WHAT YOU WILL DO: Repeat exactly the lines from the line containing "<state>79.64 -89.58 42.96" to the last line of the listing, including both.

AVAILABLE DATA:

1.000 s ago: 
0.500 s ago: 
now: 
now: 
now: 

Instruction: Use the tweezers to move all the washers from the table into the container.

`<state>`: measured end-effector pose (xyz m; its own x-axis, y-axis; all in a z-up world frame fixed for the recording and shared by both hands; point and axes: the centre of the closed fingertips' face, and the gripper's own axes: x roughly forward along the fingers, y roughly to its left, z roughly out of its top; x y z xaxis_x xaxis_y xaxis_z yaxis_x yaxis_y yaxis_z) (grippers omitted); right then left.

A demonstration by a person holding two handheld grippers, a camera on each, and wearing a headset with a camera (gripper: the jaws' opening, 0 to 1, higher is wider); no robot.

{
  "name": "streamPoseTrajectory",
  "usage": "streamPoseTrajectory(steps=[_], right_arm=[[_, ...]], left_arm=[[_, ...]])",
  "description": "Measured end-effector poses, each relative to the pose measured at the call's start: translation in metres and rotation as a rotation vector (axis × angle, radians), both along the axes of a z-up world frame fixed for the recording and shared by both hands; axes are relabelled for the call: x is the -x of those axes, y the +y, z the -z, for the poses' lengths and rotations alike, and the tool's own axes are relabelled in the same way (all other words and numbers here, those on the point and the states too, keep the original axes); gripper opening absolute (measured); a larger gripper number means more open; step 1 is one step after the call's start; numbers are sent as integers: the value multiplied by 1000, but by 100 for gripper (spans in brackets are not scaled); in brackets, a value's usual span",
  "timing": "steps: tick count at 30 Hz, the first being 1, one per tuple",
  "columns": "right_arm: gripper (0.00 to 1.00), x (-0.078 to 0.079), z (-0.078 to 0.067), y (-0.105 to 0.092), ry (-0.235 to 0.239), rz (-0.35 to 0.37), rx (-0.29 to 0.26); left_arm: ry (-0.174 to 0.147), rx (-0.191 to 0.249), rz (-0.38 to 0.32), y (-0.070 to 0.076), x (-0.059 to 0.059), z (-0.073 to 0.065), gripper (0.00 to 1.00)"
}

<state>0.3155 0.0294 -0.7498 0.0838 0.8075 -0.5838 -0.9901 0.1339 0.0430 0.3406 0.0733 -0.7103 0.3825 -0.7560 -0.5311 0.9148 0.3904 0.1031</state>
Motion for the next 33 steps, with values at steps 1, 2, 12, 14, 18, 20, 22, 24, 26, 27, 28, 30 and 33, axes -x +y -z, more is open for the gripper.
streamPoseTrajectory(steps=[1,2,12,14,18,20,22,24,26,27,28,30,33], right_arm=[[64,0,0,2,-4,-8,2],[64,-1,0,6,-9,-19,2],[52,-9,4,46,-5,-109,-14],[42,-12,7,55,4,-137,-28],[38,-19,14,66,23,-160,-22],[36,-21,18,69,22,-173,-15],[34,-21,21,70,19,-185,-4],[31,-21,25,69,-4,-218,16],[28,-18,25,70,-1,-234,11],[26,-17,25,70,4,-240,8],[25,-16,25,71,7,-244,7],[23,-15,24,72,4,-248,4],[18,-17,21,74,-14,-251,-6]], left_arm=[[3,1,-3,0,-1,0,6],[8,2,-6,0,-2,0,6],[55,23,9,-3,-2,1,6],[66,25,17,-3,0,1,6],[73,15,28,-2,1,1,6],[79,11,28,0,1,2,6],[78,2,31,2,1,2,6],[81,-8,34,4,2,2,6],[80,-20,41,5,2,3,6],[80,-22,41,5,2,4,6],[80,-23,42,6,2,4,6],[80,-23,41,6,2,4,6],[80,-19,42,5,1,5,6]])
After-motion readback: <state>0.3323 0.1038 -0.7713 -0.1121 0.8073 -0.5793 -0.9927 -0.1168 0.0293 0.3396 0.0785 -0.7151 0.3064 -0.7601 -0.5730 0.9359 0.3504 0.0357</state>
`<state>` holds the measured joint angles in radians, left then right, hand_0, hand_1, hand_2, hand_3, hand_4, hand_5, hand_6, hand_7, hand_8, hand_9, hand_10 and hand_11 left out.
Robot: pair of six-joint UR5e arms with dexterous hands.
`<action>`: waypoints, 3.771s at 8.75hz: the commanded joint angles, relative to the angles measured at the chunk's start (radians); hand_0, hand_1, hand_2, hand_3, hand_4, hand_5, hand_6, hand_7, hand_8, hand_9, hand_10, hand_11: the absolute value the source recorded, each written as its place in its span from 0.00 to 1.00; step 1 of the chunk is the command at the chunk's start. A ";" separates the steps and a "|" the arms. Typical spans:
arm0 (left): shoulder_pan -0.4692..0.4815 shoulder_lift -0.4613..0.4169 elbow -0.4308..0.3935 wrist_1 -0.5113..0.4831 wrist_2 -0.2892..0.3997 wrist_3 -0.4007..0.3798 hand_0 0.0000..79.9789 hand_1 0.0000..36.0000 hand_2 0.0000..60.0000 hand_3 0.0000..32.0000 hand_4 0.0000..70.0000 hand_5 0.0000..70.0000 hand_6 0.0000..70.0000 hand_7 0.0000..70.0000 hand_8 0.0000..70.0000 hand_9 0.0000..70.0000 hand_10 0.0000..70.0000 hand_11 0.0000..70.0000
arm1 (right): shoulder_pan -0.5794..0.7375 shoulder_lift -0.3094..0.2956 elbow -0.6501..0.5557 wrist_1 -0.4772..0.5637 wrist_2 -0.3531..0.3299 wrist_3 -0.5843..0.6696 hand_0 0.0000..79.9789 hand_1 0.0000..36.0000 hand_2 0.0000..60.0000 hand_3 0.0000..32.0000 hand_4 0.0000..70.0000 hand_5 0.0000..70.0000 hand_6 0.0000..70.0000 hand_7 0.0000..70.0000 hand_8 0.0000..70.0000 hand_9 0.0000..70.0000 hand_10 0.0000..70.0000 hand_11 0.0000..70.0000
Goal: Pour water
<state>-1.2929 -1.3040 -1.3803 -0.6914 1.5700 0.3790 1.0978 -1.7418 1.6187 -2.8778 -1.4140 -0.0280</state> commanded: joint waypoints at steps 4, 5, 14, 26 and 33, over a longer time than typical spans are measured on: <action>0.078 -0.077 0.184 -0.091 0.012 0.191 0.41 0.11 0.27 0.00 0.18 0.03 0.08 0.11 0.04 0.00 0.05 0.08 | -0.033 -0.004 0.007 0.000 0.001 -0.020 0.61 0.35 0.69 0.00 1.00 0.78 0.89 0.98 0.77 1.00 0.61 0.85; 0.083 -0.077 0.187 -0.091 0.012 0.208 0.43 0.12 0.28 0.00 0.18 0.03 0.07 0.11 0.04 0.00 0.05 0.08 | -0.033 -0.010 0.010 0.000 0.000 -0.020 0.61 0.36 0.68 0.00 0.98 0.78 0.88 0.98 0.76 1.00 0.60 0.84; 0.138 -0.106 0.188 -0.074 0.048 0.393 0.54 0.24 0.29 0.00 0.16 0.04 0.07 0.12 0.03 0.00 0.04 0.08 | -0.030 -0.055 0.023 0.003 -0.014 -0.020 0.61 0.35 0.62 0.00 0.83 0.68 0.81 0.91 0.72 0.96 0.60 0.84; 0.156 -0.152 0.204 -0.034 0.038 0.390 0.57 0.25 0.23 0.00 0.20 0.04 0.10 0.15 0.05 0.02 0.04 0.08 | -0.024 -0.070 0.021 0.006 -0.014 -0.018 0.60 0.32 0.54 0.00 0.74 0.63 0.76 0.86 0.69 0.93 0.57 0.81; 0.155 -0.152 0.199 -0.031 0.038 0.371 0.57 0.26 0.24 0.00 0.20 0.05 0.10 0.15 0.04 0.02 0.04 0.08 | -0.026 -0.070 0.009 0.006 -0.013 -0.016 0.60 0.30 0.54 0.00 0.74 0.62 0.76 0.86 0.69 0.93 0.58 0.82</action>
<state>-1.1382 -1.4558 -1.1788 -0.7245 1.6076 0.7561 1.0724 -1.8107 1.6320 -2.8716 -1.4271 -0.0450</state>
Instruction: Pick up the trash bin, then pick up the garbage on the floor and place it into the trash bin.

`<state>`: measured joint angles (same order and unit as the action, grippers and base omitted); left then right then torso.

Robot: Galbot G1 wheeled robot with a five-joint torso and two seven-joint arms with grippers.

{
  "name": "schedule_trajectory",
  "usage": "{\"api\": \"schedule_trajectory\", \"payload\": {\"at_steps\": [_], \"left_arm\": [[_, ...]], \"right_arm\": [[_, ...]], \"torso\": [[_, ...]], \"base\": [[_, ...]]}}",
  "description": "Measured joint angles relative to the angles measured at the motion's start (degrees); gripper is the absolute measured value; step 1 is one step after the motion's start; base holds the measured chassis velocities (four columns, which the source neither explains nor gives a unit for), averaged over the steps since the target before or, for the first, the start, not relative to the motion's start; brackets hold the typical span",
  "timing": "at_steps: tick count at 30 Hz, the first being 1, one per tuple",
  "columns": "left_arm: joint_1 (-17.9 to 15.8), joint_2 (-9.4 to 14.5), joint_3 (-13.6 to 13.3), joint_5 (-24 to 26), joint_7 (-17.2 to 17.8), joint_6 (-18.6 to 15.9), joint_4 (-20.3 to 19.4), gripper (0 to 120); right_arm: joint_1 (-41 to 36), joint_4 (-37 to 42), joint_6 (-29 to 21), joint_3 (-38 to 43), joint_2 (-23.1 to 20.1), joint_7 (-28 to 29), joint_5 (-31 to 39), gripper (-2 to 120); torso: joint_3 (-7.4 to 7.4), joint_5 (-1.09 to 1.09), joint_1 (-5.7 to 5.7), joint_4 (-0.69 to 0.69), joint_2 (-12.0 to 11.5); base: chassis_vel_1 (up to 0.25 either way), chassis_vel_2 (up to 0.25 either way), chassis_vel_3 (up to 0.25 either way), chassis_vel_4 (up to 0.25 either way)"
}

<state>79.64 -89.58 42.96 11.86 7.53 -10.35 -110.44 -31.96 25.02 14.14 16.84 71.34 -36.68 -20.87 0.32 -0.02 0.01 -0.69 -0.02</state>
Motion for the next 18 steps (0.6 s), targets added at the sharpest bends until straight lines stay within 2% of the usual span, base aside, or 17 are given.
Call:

EXERCISE SOLUTION:
<state>79.64 -89.58 42.96 11.86 7.53 -10.35 -110.44 -31.96 25.02 14.14 16.84 71.34 -36.68 -20.87 0.32 -0.02 0.01 -0.69 -0.02</state>
Motion for the next 18 steps (0.6 s), targets added at the sharpest bends until straight lines stay within 2% of the usual span, base aside, or 17 are given.
Call:

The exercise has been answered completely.